The smile freezes on the man’s face, and his eyes dart to Hatake. Hatake looks confused and shocked. Idate is pretty sure his face reflects the same emotions. He’s pretty confused and shocked too.

 

“Kakashi!” The man says. “What did you tell him?!”

 

“Nothing!”

 

“Yes, he told me nothing.” Idate confirms. “Which is why I find this suspicious.”

 

“Ah, um.” The man says eloquently, and Idate wonders why a man like this is Hatake’s sensei. He doesn’t seem very professional. And too pretty, definitely.
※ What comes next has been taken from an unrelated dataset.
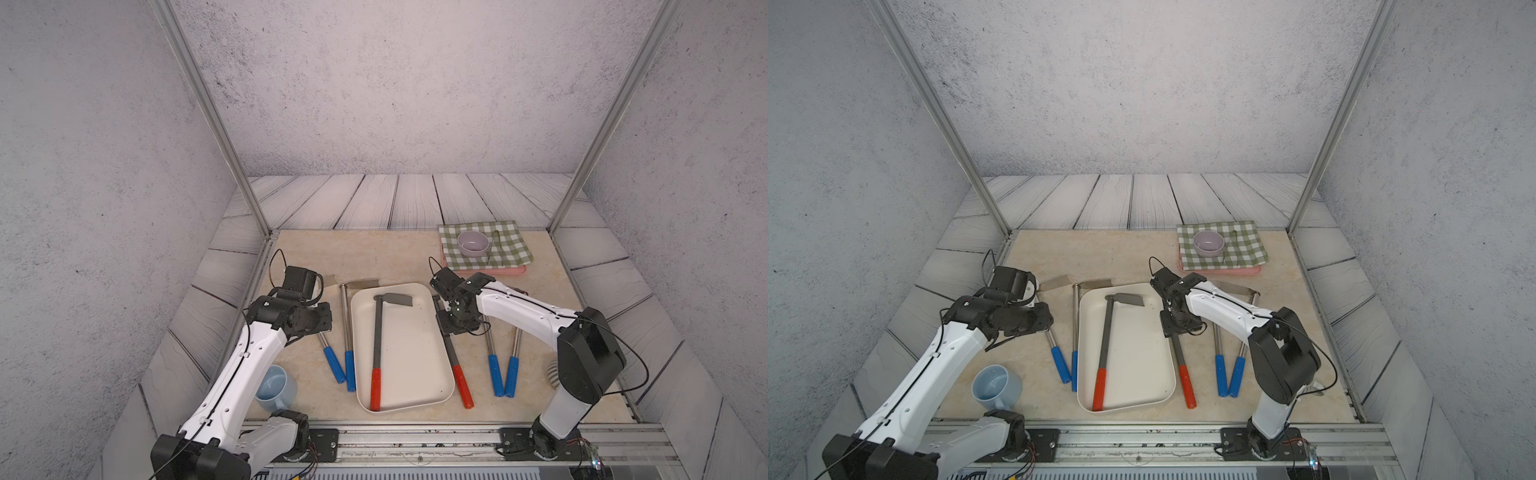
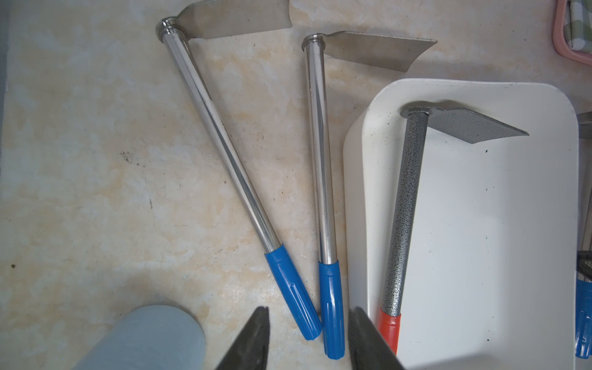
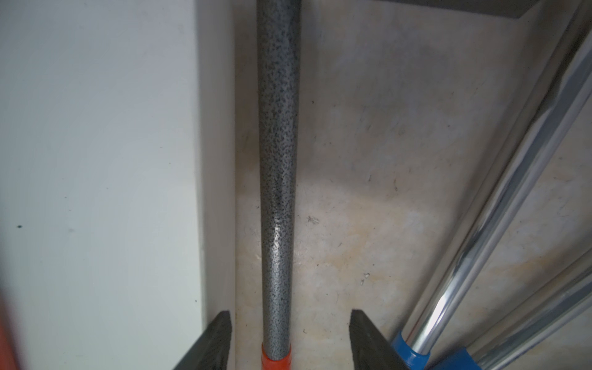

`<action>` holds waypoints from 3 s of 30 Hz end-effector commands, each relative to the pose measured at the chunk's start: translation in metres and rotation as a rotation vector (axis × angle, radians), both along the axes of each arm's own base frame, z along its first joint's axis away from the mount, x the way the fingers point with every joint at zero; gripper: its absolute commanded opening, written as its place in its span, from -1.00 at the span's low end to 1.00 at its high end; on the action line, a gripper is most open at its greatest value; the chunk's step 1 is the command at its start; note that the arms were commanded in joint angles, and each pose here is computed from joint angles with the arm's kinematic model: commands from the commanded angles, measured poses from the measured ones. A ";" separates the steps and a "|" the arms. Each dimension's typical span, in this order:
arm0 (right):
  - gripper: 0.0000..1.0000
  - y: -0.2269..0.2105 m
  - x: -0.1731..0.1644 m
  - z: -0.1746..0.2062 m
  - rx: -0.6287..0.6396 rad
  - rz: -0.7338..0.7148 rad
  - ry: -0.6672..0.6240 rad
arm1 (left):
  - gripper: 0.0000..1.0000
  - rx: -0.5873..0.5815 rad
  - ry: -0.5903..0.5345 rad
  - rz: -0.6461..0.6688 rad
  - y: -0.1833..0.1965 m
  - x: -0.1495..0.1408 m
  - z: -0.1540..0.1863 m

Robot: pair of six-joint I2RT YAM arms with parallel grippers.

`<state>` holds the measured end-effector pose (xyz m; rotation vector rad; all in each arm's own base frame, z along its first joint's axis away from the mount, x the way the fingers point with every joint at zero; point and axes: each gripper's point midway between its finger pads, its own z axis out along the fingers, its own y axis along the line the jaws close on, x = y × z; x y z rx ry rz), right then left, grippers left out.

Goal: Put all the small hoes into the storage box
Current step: Pick up the hoe from the center of the board.

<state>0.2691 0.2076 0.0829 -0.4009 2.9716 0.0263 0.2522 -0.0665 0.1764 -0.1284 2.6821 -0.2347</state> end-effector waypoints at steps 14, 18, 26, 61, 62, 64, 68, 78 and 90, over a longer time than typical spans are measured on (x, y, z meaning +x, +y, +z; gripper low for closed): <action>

He has a girly face with bright features any girl would kill for. “I’m Kakashi’s sensei. Since he was wondering about you, I thought we could invite you to have a conversation with us.”

 

Idate weighs the pros and the cons, the odds of this sensei killing him if Idate leaves or steps foot into the house, and decides to enter. His gut says that the man is trustworthy; if only vaguely.

 

“My name is Kaze Idate.” He introduces the moment he steps through the door. He looks up at the man with yellow hair and blue eyes. “Please take care of me.”

 

My name is Hatake Sakumo. It’s nice to meet you.

 

“Hi, Idate-kun,” the man beams. “I’m Namikaze Minato. It’s nice to meet you.”

 

Hi Sakumo-san! I’m Namikaze Minato. Please take care of me!

 

Idate thinks and thinks and thinks; his pupils dilate and his breath catches in his throat.

 

He folds in on himself and lands on the floor.

 

My name is Hatake Sakumo. It’s nice to meet you .


Oh , Idate thinks as he loses his vision. Kakashi really is my boy after all.